Por un mes, poco más había comido exclusivamente cierto tipo de alimento dietético apropiado para esta patología, desde el principio con avidez, parecía que hiciera todo lo posible para mejorar su condición, para sanarse y, por unas semanas nos hubiéramos ilusos de que todo volviese a la normalidad. El colapso pasó de manera repentina y inesperada: propiamente de la noche a la mañana había dejado beber, de comer y empezado echar espumarajos de baba y sangre por la boca. El veterinario nos había advertidos de que cuando sería llegada a este estadio, la única solución posible era hacerla morir con una inyección, por evitarle a la pobrecita inútiles sufrimientos.
Nosotros teníamos las ideas confusas, erábamos oprimidos por un grande dolor; pero habiendo teorizado siempre contra el ensañamiento terapéutico también por los seres humanos, nos pareció, aquel punto, que dar una muerte dulce a la gata fuese la cosa más justa que hacer. La mañana en que el hecho tenía que ocurrir, Ortencia, que había trascurrido muda y casi inmóvil unos días, había encontrado, aún agotada, la fuerza para levantarse sobre las patillas, maullando para un largo rato y sus ojos se fijaron en mi cara con intensidad. Había sentido un golpe al corazón: la gata me decía que no querría morir, sino que querría vivir cuantos más días u horas posibles con nosotros, no querría dejarnos. La llevamos prontamente a otro veterinario, que no nos dio ninguna esperanza, pero compartí con nosotros la voluntad de curarla, sea también con paliativos, hasta el final. Una decena de días aún la tuvimos en vida con el gotero y, no solamente, yo trascurría horas y horas con mis manos sobre su cuerpecito para transfundirle energía vital, como cuando, al inicio de su vida la había traído por el enredo de ramas y la había calentada aquel poco que le fue suficiente para sustraerla a la muerte. No me hacía ilusiones, ciertamente, sin embargo rogaba demasiado porque, en mi intento, la plegaria fuese un vehículo de amor para llevar Ortencia en el otro mundo, al paraíso de los gatos, si ay, el más dulcemente posible. Parecía que viviese por una energía sobrenatural; combatía valientemente para sustraerse a la muerte aun solamente para pocas horas y nosotros las ayudábamos y les hablábamos, siempre, buscaba la manera para contestar y hacernos entender lo que ocurría cerca de ella y para ella. Se ha expirado viernes 15 de diciembre 2000 a las 12.30, después un maullido prolongado increíblemente lleno de fuerza; había esperado la vuelta de Fulvio con las perritas de regreso del diario paseo; así de haber aún toda familia reunida en torno a ella como por el evento existencial del inicio de su historia, su renacimiento, en el septiembre 1989. la enterramos en un terreno inculto cerca de un parque, entre los arboles: cada semana vamos a donde Ortencia con Alba, Aurora y Iside que, sobre la tumba husmean, rascan la tierra con sus patitas, hacen pipí al rededor como don de sus olores a la queridísima hermanita gata y luego ¡hala! a correr y a sus excavaciones.

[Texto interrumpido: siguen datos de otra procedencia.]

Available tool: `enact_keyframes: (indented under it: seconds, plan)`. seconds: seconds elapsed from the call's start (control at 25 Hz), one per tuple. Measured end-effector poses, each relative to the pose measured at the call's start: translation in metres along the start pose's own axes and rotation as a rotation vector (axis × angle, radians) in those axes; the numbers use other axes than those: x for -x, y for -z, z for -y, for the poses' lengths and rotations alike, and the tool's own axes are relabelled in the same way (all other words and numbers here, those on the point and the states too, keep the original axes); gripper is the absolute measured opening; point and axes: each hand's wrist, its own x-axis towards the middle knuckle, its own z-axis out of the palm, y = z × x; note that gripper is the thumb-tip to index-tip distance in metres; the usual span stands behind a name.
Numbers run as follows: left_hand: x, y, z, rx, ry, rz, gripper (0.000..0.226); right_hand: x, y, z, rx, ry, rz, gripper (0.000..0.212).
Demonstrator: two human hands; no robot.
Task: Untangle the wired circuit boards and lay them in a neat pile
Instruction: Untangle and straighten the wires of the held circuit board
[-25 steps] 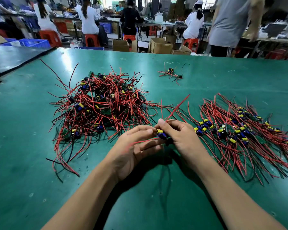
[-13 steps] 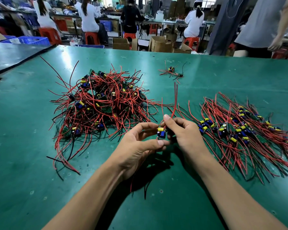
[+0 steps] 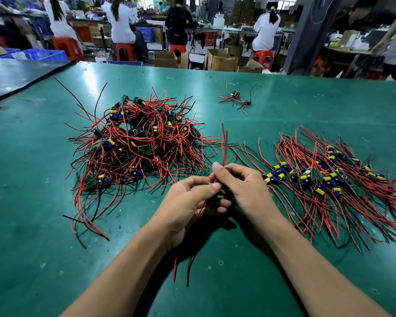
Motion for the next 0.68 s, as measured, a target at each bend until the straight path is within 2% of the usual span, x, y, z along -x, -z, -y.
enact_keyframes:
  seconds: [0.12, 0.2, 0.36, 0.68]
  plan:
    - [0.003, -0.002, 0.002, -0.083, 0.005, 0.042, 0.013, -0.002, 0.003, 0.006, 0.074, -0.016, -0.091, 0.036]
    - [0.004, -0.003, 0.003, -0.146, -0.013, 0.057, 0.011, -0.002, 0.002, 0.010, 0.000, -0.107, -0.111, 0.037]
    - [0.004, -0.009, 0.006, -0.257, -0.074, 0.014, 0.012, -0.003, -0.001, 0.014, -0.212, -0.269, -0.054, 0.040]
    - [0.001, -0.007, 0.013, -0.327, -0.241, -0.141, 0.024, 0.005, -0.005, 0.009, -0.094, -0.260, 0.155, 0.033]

ONOR a ORTENCIA que fue grande combatiente por la VIDA; GRACIAS a ORTENCIA para el AMOR que nos ha dado y para la experiencia que nos hizo vivir de COMPRENSIÓN y de COMPASIÓN por todo el mundo de los animales, estos nuestros HERMANOS MENORES, a los cuales mucho debemos. Frente a la ineluctabilidad de la muerte biológica, esta vez, juntos, no conseguimos; mas, en la energía, la partida no es perdida: si el amor es la esencia de la fuerza de cohesión, Ortencia no se disolverá, hasta que nosotros la tendremos en nuestro corazón y en nuestro afectuoso recuerdo.
Ahora es EL ESPIRITU DE LA GUARDA de la casa.